Incorporações no .NET
As incorporações são a forma como os LLMs capturam o significado semântico. São representações numéricas de dados não numéricos que um LLM pode usar para determinar relações entre conceitos. Você pode usar incorporações para ajudar um modelo de IA a entender o significado das entradas para que ele possa realizar comparações e transformações, como resumir texto ou criar imagens a partir de descrições de texto. Os LLMs podem usar incorporações imediatamente, e você pode armazenar incorporações em bancos de dados vetoriais para fornecer memória semântica para LLMs conforme necessário.
Casos de uso para incorporações
Esta seção lista os principais casos de uso para incorporações.
Use seus próprios dados para melhorar a relevância do preenchimento
Use seus próprios bancos de dados para gerar incorporações para seus dados e integrá-los a um LLM para disponibilizá-los para conclusão. Este uso de incorporações é um componente importante de geração aumentada de recuperação.
Aumenta a quantidade de texto que podes colocar num prompt
Use incorporações para aumentar a quantidade de contexto que você pode ajustar em um prompt sem aumentar o número de tokens necessários.
Por exemplo, suponha que você queira incluir 500 páginas de texto em um prompt. O número de tokens para tanto texto bruto excederá o limite de token de entrada, tornando impossível incluir diretamente em um prompt. Você pode usar incorporações para resumir e dividir grandes quantidades desse texto em partes pequenas o suficiente para caber em uma entrada e, em seguida, avaliar a semelhança de cada parte com todo o texto bruto. Em seguida, você pode escolher uma peça que melhor preserve o significado semântico do texto bruto e usá-lo em seu prompt sem atingir o limite de token.
Executar classificação, resumo ou tradução de texto
Use incorporações para ajudar um modelo a entender o significado e o contexto do texto e, em seguida, classifique, resuma ou traduza esse texto. Por exemplo, você pode usar incorporações para ajudar os modelos a classificar textos como positivos ou negativos, spam ou não spam, ou notícias ou opiniões.
Gerar e transcrever áudio
Use incorporações de áudio para processar arquivos de áudio ou entradas em seu aplicativo.

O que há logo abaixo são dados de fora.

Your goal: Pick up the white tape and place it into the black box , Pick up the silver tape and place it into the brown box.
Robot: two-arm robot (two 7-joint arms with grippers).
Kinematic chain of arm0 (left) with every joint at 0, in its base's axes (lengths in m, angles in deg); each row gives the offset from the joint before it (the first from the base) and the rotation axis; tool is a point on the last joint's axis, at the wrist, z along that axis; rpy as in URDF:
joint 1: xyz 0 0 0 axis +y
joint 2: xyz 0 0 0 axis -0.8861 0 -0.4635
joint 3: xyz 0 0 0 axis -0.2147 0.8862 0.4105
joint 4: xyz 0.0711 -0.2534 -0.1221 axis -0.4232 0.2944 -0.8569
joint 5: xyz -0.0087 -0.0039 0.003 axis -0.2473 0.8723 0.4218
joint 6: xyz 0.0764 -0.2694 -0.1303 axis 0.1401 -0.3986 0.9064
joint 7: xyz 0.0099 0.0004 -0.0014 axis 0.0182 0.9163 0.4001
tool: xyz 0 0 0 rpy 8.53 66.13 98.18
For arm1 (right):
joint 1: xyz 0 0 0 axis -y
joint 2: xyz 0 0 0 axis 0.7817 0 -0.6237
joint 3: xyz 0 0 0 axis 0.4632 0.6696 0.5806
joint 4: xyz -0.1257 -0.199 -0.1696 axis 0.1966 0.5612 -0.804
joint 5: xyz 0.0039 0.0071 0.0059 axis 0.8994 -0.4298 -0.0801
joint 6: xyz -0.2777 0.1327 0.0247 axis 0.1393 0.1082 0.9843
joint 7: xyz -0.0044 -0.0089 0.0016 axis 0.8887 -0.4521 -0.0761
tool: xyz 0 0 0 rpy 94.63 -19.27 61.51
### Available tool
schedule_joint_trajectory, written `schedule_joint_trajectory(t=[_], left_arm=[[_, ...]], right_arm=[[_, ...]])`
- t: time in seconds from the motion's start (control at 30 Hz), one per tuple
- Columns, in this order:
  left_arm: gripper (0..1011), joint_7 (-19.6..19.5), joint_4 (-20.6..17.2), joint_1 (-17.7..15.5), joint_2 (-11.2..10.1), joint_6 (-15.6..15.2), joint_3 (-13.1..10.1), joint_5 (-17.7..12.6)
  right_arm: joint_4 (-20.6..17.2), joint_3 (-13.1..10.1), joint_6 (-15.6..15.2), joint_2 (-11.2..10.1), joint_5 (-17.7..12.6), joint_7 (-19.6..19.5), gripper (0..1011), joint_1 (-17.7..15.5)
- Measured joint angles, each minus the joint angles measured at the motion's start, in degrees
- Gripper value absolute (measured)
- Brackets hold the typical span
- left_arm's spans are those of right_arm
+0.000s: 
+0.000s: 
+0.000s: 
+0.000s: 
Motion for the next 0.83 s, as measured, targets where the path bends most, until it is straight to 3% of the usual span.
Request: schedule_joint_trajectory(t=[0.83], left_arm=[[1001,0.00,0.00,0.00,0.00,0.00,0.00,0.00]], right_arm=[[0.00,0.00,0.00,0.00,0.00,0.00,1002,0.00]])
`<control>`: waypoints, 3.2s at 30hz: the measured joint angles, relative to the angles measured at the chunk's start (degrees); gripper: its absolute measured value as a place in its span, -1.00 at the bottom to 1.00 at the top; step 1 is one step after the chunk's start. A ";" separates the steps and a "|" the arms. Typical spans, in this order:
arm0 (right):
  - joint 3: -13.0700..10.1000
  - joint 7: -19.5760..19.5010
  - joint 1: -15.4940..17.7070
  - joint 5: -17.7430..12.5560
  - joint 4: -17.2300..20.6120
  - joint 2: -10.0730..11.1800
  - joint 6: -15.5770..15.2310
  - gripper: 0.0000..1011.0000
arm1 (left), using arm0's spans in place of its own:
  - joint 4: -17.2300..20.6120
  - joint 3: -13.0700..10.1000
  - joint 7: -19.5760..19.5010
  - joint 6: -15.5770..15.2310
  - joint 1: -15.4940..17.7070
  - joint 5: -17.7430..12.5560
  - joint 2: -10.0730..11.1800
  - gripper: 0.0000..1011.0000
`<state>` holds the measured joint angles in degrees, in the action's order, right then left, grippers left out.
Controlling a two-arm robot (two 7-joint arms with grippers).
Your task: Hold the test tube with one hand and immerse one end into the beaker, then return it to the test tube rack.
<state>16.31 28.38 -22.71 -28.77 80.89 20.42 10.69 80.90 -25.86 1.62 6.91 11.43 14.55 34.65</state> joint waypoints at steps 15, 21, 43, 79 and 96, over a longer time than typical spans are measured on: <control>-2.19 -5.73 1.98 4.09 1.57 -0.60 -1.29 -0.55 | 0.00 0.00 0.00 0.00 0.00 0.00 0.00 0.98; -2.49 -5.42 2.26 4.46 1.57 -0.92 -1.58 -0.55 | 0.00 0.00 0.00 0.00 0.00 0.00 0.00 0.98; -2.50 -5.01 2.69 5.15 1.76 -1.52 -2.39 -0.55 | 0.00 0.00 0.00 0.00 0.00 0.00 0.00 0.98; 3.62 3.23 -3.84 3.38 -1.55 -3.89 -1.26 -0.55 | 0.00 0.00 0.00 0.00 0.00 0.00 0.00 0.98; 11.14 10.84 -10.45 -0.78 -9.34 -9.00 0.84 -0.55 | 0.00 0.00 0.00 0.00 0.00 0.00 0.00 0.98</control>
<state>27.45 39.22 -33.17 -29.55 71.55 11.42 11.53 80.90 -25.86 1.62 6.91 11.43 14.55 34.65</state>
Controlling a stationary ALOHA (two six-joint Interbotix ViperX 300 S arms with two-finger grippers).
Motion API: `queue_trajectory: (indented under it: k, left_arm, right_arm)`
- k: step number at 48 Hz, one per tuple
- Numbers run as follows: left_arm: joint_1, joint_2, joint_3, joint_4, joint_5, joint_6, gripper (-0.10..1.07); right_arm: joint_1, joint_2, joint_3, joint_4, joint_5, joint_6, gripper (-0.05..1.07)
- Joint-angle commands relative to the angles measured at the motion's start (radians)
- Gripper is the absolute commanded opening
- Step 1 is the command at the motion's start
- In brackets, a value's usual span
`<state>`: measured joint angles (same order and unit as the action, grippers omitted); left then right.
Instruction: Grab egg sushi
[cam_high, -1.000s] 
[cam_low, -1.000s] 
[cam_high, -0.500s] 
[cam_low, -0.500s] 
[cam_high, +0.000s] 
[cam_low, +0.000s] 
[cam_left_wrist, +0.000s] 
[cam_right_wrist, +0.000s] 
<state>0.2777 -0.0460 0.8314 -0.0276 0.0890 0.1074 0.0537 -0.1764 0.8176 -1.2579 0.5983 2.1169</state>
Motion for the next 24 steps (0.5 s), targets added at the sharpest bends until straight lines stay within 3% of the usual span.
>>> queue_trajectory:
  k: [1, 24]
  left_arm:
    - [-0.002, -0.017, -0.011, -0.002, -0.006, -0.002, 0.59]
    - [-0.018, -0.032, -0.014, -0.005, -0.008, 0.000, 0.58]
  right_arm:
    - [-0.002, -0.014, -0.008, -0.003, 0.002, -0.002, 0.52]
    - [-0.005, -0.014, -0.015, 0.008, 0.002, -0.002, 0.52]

Por exemplo, de Fala do Azure AI dá suporte a uma variedade de incorporações de áudio, incluindo fala para de texto e de texto para fala. Você pode processar áudio em tempo real ou em lotes.
Transforme texto em imagens ou imagens em texto
O processamento semântico de imagens requer incorporações de imagens, que a maioria dos LLMs não consegue gerar. Use um modelo de incorporação de imagem, como ViT, para criar incorporações vetoriais para imagens. Em seguida, você pode usar essas incorporações com um modelo de geração de imagem para criar ou modificar imagens usando texto ou vice-versa. Por exemplo, você pode usar o DALL· Modelo E para gerar imagens como logotipos, rostos, animais e paisagens.
Gerar ou documentar código
Use incorporações para ajudar um modelo a criar código a partir de texto ou vice-versa, convertendo diferentes códigos ou expressões de texto em uma representação comum. Por exemplo, você pode usar incorporações para ajudar um modelo a gerar ou documentar código em C# ou Python.
Escolha um modelo de incorporação
Você gera incorporações para seus dados brutos usando um modelo de incorporação de IA, que pode codificar dados não numéricos em um vetor (uma longa matriz de números). O modelo também pode decodificar uma incorporação em dados não numéricos que tenham o mesmo significado ou semelhante aos dados brutos originais. Há muitos modelos de incorporação disponíveis para você usar, com o modelo text-embedding-ada-002
da OpenAI sendo um dos modelos comuns usados. Para obter mais exemplos, consulte a lista de modelos de incorporação de disponíveis no Azure OpenAI.
Armazenar e processar incorporações em um banco de dados vetorial
Depois de gerar incorporações, você precisará de uma maneira de armazená-las para que possa recuperá-las posteriormente com chamadas para um LLM. Os bancos de dados vetoriais são projetados para armazenar e processar vetores, portanto, são um lar natural para incorporações. Diferentes bancos de dados vetoriais oferecem diferentes recursos de processamento, então você deve escolher um com base em seus dados brutos e seus objetivos. Para obter informações sobre suas opções, consulte soluções de banco de dados vetorial disponíveis.
Usando incorporações em sua solução LLM
Ao criar aplicativos baseados em LLM, você pode usar o Kernel Semântico para integrar modelos de incorporação e armazenamentos vetoriais, para que possa extrair rapidamente dados de texto e gerar e armazenar incorporações. Isso permite que você use uma solução de banco de dados vetorial para armazenar e recuperar memórias semânticas.